[Assignment]:
Pick out the lines in the listing below that contain the word "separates" and copy them.

[Extracted data]:
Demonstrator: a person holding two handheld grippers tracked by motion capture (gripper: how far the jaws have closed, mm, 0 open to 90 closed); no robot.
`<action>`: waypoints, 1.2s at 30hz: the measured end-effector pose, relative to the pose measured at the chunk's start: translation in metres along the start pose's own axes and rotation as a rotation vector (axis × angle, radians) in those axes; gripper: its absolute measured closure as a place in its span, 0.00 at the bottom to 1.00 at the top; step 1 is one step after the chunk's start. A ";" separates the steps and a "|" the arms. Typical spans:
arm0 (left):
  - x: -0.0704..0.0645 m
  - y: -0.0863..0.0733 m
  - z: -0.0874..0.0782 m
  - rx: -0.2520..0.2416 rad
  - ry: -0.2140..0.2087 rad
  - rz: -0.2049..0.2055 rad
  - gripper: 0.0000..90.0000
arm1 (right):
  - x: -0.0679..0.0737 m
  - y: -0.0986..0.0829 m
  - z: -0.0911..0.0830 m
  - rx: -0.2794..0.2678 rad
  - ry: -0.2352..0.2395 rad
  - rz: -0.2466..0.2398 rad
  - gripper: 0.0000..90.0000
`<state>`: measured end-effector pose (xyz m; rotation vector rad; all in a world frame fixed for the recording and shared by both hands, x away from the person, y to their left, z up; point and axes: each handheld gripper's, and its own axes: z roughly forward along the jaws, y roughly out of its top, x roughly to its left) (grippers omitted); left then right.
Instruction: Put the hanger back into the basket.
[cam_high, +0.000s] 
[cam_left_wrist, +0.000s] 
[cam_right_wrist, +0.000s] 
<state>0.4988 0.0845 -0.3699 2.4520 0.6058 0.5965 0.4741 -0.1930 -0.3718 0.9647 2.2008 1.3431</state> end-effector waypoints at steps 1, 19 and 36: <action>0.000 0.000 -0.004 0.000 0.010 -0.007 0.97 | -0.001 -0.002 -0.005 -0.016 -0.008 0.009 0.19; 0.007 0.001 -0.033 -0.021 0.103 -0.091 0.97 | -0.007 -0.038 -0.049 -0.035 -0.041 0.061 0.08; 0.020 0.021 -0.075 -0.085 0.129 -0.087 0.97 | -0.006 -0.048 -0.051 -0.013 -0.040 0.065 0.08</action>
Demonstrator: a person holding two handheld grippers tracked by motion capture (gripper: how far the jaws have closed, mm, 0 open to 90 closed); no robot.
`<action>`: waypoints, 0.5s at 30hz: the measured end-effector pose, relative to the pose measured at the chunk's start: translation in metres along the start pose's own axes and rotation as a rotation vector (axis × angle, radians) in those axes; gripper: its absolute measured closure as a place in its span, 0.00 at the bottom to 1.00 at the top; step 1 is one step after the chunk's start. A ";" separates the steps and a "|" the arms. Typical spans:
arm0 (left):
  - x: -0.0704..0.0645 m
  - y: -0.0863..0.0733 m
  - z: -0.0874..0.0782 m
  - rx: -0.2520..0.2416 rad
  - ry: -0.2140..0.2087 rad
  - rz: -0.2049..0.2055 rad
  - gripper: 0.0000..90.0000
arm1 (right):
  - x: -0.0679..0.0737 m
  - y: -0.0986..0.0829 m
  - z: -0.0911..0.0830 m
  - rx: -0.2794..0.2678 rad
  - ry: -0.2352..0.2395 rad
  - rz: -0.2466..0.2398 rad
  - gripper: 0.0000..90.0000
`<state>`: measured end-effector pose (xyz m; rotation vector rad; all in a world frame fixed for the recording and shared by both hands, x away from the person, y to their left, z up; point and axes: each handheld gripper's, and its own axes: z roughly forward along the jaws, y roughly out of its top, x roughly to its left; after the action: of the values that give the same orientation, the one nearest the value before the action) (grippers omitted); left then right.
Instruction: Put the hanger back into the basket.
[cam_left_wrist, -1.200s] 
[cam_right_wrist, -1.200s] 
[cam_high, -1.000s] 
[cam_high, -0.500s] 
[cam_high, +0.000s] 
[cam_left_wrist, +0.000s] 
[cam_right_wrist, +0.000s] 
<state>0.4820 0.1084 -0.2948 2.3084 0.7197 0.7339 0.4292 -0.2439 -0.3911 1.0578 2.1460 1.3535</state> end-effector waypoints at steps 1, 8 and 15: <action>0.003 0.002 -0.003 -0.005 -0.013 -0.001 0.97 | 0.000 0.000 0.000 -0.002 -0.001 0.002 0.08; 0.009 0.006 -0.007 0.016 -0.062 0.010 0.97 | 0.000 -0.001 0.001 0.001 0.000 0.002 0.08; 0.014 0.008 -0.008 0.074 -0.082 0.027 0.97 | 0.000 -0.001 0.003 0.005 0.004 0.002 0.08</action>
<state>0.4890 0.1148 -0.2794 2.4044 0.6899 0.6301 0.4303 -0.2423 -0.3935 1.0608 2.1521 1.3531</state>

[Answer box]:
`<action>`: waypoints, 1.2s at 30hz: the measured end-effector pose, relative to the pose measured at the chunk's start: translation in metres along the start pose's own axes and rotation as a rotation vector (axis × angle, radians) in those axes; gripper: its absolute measured closure as a place in its span, 0.00 at the bottom to 1.00 at the top; step 1 is one step after the chunk's start. A ";" separates the steps and a "|" the arms. Typical spans:
`<action>`: waypoints, 0.5s at 30hz: the measured end-effector pose, relative to the pose measured at the chunk's start: translation in metres along the start pose's own axes and rotation as a rotation vector (axis × angle, radians) in those axes; gripper: its absolute measured closure as a place in its span, 0.00 at the bottom to 1.00 at the top; step 1 is one step after the chunk's start. A ";" separates the steps and a "|" the arms. Typical spans:

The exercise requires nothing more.